→ Task brief: Would you transcribe the data word for word?

(The data Opens)

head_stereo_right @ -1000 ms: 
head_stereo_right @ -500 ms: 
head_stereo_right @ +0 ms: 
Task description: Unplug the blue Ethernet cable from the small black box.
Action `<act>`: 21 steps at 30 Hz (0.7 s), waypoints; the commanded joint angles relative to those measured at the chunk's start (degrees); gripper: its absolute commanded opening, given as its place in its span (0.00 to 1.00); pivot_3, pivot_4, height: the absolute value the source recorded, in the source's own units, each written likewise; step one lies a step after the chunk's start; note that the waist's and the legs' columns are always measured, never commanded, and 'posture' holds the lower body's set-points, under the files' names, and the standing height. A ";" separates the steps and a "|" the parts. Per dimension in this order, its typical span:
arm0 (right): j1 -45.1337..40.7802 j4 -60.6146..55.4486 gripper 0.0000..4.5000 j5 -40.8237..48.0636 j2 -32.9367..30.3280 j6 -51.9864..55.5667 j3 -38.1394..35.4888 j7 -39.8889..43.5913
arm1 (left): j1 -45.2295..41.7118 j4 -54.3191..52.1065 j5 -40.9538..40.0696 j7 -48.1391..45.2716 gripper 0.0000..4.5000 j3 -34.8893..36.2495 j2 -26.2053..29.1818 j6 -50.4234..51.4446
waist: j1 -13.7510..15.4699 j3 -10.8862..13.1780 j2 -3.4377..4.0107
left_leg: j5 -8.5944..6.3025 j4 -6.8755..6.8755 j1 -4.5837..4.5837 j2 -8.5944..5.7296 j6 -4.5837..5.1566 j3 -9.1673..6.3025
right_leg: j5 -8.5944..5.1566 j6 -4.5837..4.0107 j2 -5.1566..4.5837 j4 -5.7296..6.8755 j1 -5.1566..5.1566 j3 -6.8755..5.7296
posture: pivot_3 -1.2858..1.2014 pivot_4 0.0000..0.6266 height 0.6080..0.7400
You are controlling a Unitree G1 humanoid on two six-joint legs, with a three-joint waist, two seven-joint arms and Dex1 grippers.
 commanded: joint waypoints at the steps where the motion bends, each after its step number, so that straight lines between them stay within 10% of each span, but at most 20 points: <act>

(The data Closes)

→ Solution to this exercise:
head_stereo_right @ -1000 ms: 
head_stereo_right @ -500 ms: 
head_stereo_right @ +0 ms: 
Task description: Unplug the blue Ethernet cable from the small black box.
Action `<act>`: 21 steps at 30 Hz (0.7 s), waypoints; the commanded joint angles relative to those measured at the chunk's start (degrees); gripper: its absolute commanded opening, given as its place in its span (0.00 to 1.00); pivot_3, pivot_4, height: the absolute value the source recorded, in the source's own units, each written likewise; step one lies a step after the chunk's start; note that the waist's and the legs' columns are always measured, never commanded, and 'posture' holds the lower body's set-points, under the files' names, and the standing height. A ";" separates the steps and a "|" the parts. Per dimension in this order, its typical span:
arm0 (right): j1 -45.1337..40.7802 j4 -60.6146..55.4486 gripper 0.0000..4.5000 j5 -40.8237..48.0636 j2 -32.9367..30.3280 j6 -51.9864..55.5667 j3 -38.1394..35.4888 j7 -39.8889..43.5913
arm1 (left): j1 -45.2295..41.7118 j4 -54.3191..52.1065 j5 -40.9538..40.0696 j7 -48.1391..45.2716 gripper 0.0000..4.5000 j3 -34.8893..36.2495 j2 -26.2053..29.1818 j6 -50.4234..51.4446
waist: j1 -13.7510..15.4699 j3 -10.8862..13.1780 j2 -3.4377..4.0107
left_leg: j5 -8.5944..6.3025 j4 -6.8755..6.8755 j1 -4.5837..4.5837 j2 -8.5944..5.7296 j6 -4.5837..5.1566 j3 -9.1673..6.3025
right_leg: j5 -8.5944..5.1566 j6 -4.5837..4.0107 j2 -5.1566..4.5837 j4 -5.7296..6.8755 j1 -5.1566..5.1566 j3 -6.8755..5.7296
posture: pivot_3 -1.2858..1.2014 pivot_4 0.0000..0.6266 height 0.6080..0.7400
You are controlling a Unitree G1 humanoid on two six-joint legs, with a three-joint waist, two seven-joint arms and Dex1 grippers.
 commanded: joint waypoints at the steps where the motion bends, each after its step number, so that straight lines between them stay within 10% of each span, but at most 20 points: <act>

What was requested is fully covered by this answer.